• [HOW TO COMPLETE THIS TASK] Line by line, repeat the material below exactly and skip the images.

BEGIN

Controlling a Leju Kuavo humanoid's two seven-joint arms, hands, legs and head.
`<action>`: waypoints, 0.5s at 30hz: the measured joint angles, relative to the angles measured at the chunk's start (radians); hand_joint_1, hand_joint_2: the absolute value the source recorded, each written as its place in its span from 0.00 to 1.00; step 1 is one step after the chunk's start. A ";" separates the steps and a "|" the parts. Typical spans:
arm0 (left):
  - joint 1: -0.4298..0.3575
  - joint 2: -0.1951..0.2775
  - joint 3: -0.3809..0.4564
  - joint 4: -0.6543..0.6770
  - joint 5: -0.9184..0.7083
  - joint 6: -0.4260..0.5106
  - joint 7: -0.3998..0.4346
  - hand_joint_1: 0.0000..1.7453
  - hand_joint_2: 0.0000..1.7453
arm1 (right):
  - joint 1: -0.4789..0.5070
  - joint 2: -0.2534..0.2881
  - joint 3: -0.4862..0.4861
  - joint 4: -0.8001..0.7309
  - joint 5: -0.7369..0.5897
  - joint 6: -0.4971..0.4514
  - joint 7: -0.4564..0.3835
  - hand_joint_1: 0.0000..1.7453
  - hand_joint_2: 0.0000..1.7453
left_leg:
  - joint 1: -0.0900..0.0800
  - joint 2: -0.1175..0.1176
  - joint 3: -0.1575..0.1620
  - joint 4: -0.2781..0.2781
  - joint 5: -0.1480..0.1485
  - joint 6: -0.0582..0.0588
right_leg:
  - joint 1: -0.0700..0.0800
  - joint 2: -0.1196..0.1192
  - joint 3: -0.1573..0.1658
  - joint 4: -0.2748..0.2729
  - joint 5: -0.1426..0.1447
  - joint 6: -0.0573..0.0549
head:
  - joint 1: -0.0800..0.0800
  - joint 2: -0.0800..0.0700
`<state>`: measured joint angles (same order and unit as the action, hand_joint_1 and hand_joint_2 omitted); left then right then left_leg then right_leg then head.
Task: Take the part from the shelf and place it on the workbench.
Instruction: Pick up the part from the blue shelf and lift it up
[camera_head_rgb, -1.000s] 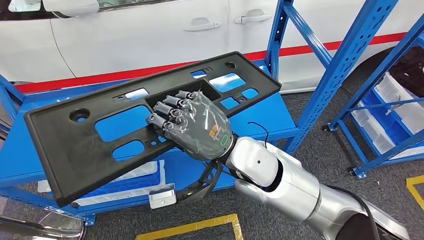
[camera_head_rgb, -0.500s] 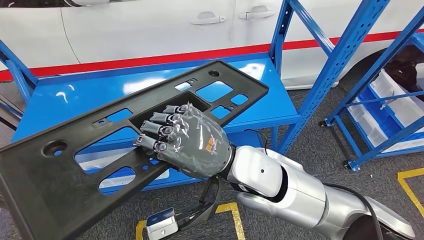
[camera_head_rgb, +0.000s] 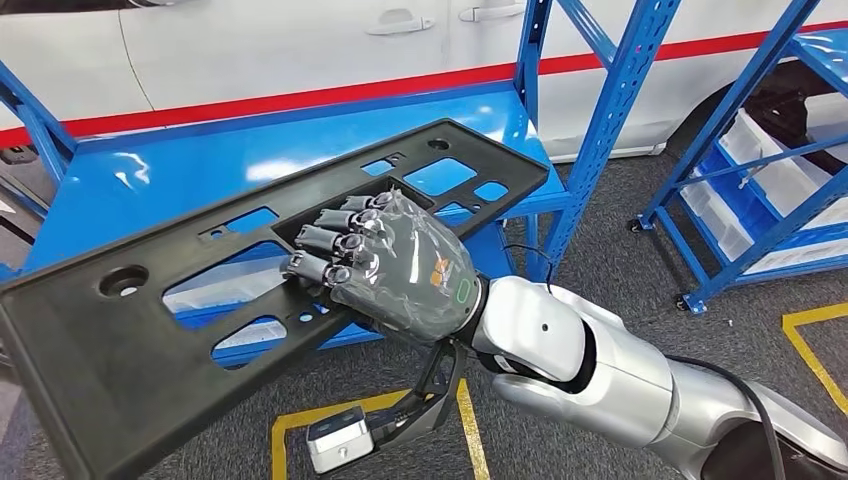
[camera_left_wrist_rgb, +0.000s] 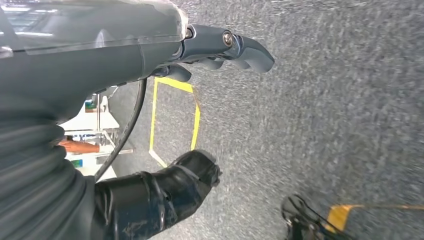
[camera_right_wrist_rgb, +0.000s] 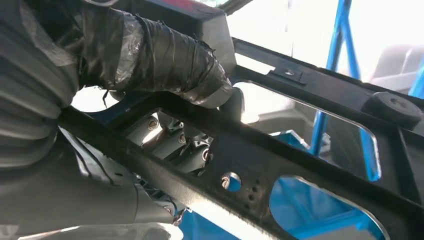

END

• [EXPECTED ANSWER]
Controlling a Leju Kuavo humanoid's two seven-joint arms, hands, legs and head.
`<action>`: waypoints, 0.5s at 30hz: the measured joint angles, relative to the angles measured at the chunk's start (radians); hand_joint_1, hand_joint_2: the absolute value the source recorded, each written as its place in its span from 0.00 to 1.00; step 1 is one step after the chunk's start. A ";" separates the steps and a "|" the parts. Typical spans:
arm0 (left):
  - joint 1: -0.4298..0.3575
  - joint 2: -0.1951..0.2775
  - joint 3: -0.3809..0.4564
  - joint 4: -0.6543..0.6770
  - joint 5: -0.9184..0.7083
  - joint 6: -0.4260..0.5106
  - joint 7: -0.3998..0.4346
  - hand_joint_1: 0.0000..1.7453
  - hand_joint_2: 0.0000..1.7453
arm1 (right):
  - joint 1: -0.4789..0.5070
  - joint 2: -0.2534..0.2881
  - joint 3: -0.4862..0.4861
  - joint 4: -0.8001..0.7309
  - joint 5: -0.7369..0.5897
  - joint 6: -0.4971..0.4514
  - joint 7: -0.4564..0.3835
  - hand_joint_1: 0.0000..1.7453
  - hand_joint_2: 0.0000..1.7453
left_leg:
  - joint 1: -0.0900..0.0800
  - joint 2: -0.1175..0.1176
  - joint 3: -0.1575..0.1620
  - joint 4: -0.2781..0.2781
  - joint 5: -0.1480..0.1485
  - joint 6: -0.0582..0.0588
right_leg:
  - joint 1: -0.0700..0.0800
  - joint 2: -0.1196..0.1192
  - joint 3: -0.1573..0.1658
  - joint 4: -0.2748..0.2729
  - joint 5: -0.1426..0.1447
  - joint 6: -0.0573..0.0549
head:
  - joint 1: -0.0800..0.0800
  - joint 2: -0.0800..0.0700
`<state>`: measured joint angles (same order and unit as the action, hand_joint_1 and hand_joint_2 omitted); left then right then left_leg then right_leg then head.
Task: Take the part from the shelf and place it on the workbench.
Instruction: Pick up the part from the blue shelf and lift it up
[camera_head_rgb, -1.000s] 
[camera_head_rgb, -0.500s] 
[camera_head_rgb, +0.000s] 
[camera_left_wrist_rgb, +0.000s] 
[camera_right_wrist_rgb, +0.000s] 

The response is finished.